La bandeja del asiento hace las veces de escritorio, llevo
acumulado todo un fin de semana de experiencias y las emociones no están ni
mucho menos dispersas. Cuando coleccionas tantas, se van posando una encima de
otra a modo de columna indestructible que, por mucho que crezca siempre se
mantiene estable. Al contrario que en ese juego donde debes sacar una pieza de
madera sin que se desmorone el edificio. Luego hay que colocarla arriba y poco
a poco se va convirtiendo en una pequeña odisea.
La llegada de las emociones más bien podría compararse al
momento en que te despistas y las piezas de tetris van cayendo una encima de
otra cada vez más rápido. No dibujan nada, ni se encajan, tampoco se caen al
vacío. Solo sucumben. Y caer no siempre es negativo. Llega un momento en que la
pantalla se acaba y dejan de aparecer piezas. Game over. El botón de reinicio
nunca anda muy lejos. A lo mejor es cierto que la vida es un juego como canta Amaral. Creo que cada instante tiene
su propia columna de emociones. Van llegando una tras otra hasta que estallan. Si
encajaran la vida tal y como la conocemos no existiría.

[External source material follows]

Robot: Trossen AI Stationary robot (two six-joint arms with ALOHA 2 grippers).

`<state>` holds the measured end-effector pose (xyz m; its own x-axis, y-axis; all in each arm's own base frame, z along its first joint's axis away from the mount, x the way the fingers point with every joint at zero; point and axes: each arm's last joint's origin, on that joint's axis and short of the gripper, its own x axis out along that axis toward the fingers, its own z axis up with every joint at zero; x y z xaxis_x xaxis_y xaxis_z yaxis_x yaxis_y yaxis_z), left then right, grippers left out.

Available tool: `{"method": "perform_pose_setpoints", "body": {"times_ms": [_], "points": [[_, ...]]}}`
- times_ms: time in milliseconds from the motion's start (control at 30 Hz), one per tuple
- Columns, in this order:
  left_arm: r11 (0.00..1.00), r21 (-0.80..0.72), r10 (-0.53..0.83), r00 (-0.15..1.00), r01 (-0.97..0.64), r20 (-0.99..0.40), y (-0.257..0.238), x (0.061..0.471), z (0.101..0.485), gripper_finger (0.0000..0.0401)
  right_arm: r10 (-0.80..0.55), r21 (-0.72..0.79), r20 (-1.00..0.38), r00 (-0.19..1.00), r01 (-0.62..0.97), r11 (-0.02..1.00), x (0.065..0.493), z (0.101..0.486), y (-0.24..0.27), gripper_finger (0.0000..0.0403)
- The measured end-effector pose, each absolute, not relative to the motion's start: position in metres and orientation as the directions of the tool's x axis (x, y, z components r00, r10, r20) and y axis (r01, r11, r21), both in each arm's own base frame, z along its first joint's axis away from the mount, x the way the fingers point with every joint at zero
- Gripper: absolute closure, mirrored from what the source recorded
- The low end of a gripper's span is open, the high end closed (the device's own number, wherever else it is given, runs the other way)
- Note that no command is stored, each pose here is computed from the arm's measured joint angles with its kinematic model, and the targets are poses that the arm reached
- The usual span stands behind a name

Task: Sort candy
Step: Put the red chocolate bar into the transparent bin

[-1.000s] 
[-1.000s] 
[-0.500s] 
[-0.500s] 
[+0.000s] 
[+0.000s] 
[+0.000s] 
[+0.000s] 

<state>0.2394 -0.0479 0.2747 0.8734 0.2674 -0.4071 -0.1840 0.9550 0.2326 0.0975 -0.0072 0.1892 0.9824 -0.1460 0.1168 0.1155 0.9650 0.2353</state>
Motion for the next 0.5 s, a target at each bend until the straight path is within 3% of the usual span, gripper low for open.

Mientras intento ordenarlo todo en mi cabeza una luz me
encandila y me obliga de nuevo a mirar por la ventana. Es el sol que lucha por
encontrar un hueco entre las grandes nubes grises. No más lunes sin sonrisas,
no más lunes con excusas. Y otra canción viene a mi cabeza, esta vez de
Shakira, que dice y cuando menos piensas…

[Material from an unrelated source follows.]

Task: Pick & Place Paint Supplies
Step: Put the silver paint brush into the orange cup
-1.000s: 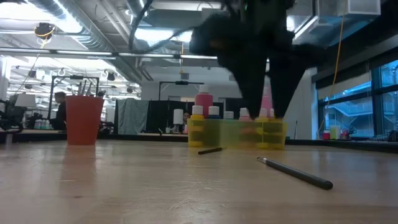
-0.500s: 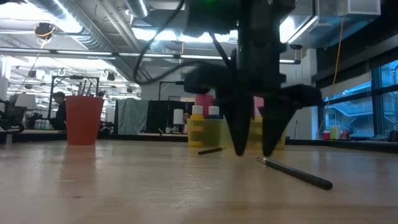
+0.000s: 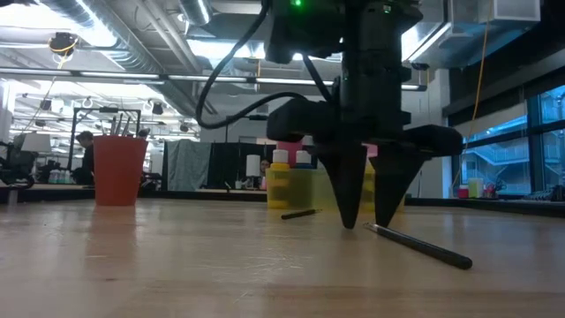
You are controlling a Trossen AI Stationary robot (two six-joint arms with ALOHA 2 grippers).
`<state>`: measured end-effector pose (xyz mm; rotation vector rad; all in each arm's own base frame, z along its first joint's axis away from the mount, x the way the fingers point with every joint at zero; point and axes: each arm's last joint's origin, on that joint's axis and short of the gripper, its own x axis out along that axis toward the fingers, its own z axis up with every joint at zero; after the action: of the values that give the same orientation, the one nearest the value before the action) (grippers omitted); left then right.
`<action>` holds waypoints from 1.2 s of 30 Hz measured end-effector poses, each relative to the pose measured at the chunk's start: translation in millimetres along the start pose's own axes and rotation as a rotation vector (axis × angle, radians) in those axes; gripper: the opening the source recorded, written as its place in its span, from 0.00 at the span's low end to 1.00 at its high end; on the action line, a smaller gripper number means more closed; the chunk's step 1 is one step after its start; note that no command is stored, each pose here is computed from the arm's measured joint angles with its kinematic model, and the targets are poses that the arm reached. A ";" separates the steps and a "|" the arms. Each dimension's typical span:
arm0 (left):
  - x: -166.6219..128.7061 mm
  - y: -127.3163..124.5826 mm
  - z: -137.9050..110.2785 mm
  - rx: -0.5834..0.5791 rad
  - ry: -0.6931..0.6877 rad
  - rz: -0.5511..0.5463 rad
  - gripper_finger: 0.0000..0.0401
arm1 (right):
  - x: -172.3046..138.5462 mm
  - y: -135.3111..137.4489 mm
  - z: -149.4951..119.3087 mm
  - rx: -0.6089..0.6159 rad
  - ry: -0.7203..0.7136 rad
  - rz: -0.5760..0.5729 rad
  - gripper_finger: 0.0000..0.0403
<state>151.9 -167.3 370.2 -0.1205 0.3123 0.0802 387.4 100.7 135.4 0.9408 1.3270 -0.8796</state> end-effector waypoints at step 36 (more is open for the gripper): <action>-6.9 8.0 4.9 -0.009 -0.015 0.002 0.38 | -17.9 -2.6 2.6 -0.141 -0.051 -0.036 0.00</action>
<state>146.0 -159.1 376.1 -0.1288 0.2967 0.0841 385.0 97.1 153.2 0.7821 1.3471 -0.8210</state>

sale el sol. El astro rey te demuestra que está ahí aunque solo salga de
vez en cuando durante unos segundos. Han bajado las temperaturas pero su calor
intermitente me llega a través del cristal por un breve segundo. Comparto una
foto en la página de este blog en Facebook, quiero contagiar este momento de
positividad.
Durante el viaje no solo escribo, Un jardín al norte de
Boris Izaguirre va ganándome poco a poco. Así que suelto el bolígrafo para
volver a la lectura pero lo dejo cerca por si otros pensamientos me visitan. Siempre
llega el fin del trayecto cuando estás en medio de un capítulo interesante. “Eso es lo curioso: aunque no estés en el frente
de batalla, vives la guerra a través de pequeños pero intensos detalles. Como
una película que está pasando en tiempo real. Una que no existe, pero que sin
embargo vives. La guerra siempre te alcanza y aunque no te aniquile, te deja
herido”. A veces creo que la vida es pura metáfora.